School Life
Chapel and Spiritual Life

What Hospitality Means to Me

DEI advisory group shares personal reflections on community building through hospitality
“Hospitality is about selflessness. It's about using what you know to create a welcoming, supportive environment for someone else,” said Laura Weiler ’00, head of community engagement. “They may never realize that you did it. But that's not why you do it. You do it because you care about them.”

Weiler’s remarks were among those of the seven faculty and staff members that comprise Trinity's Diversity, Equity & Inclusion (DEI) advisory group, as they presented in Chapel on the theme of “hospitality” on Monday, September 19. Each member shared a personal anecdote that illustrates what hospitality means to them.  

“Being hospitable in our community is pretty normal and seamless for us,” said Torey Burston ’12, campus coordinator. “When visitors show up, we don't have to act like we're someone else. It's who we are. It's sincere." Burston recalled lessons learned from his own grandmother. “She taught me to pay it forward and always give back,” he said. “So I feel like my job is to give back to you guys all that I've gotten by being a Trinity student ten years ago.”
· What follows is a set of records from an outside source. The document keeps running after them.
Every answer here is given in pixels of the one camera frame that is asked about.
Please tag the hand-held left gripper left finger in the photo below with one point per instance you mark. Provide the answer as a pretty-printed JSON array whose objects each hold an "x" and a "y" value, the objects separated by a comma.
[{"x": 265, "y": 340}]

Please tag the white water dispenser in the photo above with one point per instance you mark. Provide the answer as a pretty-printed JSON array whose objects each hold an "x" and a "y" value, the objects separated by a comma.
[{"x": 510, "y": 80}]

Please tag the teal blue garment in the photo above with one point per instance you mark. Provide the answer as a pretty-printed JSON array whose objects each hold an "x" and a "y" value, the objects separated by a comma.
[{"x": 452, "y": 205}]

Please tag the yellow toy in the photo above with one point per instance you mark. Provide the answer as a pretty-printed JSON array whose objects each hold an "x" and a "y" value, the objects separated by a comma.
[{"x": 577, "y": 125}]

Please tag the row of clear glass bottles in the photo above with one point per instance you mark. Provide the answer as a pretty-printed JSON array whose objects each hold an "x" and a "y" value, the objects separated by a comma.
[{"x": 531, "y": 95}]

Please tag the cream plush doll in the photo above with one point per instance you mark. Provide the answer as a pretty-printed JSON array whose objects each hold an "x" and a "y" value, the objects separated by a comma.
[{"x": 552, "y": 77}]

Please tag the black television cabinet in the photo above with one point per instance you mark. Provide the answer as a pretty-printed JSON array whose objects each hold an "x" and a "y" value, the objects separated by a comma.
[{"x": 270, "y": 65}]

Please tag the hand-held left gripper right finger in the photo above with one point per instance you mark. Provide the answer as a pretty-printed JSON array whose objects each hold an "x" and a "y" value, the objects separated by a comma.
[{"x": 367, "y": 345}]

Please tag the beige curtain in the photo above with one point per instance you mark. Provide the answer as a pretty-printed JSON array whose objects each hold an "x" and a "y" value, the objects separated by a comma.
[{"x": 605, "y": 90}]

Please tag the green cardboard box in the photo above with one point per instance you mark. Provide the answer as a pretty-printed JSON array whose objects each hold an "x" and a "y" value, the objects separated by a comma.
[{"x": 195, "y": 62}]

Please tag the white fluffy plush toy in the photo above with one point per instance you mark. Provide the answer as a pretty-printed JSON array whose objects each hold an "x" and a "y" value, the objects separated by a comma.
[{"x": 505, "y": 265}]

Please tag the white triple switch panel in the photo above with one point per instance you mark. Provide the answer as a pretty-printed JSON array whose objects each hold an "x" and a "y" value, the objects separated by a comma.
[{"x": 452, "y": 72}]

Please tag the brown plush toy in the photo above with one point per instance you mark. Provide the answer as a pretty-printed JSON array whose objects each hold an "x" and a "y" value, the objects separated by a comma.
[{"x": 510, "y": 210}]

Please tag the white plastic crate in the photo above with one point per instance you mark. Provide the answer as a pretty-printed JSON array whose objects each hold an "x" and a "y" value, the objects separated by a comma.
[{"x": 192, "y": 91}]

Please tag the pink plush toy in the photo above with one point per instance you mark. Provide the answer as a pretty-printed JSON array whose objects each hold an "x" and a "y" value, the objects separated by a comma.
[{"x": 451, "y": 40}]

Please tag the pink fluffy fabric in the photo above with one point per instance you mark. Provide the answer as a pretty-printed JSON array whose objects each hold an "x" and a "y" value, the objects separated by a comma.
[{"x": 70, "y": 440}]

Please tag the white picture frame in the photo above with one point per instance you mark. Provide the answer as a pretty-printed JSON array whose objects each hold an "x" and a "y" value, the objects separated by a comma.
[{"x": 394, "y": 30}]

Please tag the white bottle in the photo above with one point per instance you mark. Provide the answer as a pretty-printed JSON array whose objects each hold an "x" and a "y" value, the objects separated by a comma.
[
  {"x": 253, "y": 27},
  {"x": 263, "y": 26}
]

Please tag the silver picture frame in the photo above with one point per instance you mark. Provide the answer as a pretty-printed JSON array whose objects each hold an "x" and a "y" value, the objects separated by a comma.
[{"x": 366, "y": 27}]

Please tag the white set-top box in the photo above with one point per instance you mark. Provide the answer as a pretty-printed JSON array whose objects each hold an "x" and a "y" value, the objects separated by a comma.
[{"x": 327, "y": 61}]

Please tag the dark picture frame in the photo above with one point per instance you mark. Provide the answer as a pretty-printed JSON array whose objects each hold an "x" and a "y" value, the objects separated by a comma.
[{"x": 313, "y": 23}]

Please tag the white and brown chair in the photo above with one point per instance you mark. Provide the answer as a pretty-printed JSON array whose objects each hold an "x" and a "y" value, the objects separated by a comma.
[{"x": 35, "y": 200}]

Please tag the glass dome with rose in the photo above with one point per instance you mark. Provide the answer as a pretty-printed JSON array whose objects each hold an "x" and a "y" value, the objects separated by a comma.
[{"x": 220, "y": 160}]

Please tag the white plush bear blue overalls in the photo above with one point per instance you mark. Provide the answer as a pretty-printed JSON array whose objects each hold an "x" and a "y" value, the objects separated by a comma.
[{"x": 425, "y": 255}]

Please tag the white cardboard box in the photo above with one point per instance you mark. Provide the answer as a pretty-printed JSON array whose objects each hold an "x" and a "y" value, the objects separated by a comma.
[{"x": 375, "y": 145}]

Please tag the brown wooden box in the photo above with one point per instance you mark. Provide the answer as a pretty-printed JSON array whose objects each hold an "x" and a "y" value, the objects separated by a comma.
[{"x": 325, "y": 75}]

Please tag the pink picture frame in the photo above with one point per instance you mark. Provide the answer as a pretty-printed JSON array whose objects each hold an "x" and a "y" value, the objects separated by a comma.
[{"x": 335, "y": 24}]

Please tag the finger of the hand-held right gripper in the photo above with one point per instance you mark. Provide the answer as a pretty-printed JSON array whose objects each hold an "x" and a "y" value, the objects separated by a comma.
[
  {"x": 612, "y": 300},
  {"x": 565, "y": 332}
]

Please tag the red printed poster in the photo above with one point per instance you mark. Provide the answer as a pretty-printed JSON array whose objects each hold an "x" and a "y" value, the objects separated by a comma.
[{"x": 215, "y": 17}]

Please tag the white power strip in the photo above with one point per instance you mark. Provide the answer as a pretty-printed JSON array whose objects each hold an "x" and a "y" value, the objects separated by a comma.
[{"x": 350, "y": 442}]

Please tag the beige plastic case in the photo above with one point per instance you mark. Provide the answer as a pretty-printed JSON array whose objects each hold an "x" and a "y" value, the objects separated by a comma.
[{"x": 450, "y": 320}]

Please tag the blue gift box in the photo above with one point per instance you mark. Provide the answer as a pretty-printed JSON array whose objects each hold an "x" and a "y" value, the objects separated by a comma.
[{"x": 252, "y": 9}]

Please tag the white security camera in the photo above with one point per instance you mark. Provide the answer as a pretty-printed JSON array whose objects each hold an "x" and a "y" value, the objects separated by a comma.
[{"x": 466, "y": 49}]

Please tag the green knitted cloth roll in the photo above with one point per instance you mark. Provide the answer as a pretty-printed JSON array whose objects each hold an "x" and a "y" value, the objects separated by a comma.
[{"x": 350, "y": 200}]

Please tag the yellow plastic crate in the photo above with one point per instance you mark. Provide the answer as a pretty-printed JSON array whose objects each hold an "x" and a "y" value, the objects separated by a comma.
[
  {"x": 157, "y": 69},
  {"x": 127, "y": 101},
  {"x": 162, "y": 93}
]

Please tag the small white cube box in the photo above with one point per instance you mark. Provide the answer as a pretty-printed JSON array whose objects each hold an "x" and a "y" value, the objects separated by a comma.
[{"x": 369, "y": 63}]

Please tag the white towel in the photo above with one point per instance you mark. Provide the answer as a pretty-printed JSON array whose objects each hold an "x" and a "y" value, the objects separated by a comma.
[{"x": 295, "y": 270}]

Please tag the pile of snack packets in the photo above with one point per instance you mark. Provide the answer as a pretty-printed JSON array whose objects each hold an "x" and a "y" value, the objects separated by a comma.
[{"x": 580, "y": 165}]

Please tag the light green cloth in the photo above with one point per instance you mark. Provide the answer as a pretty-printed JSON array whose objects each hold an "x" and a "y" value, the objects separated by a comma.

Sarah McDermott, history teacher, encouraged students and faculty to seek out and welcome those whose perspectives don’t necessarily match our own. “[When] we invite new people in, are we just inviting them in to what we are, or are we inviting ourselves to become something new, different, better and more aware?"

“Hospitality to me means creating an atmosphere where everyone feels welcome, and everyone feels heard,” said Sam Mickens, associate admission director. “It's being authentic. One of the things we do really well here at Trinity is try to give an authentic feel — both to campus and to what it feels like to be welcomed here.”

“Hospitality to me looks like my great aunt who was cooking enough to feed an army in her 90s,” said Stefanie Jochman, English teacher. “Her food always came with heart.” Jochman then encouraged the student body to think more broadly. “We can't always cook a big meal for each other ... but there are ways in our community that we can extend hospitality to each other… Regardless of our beliefs, all individuals deserve kindness, respect, safety and inclusion."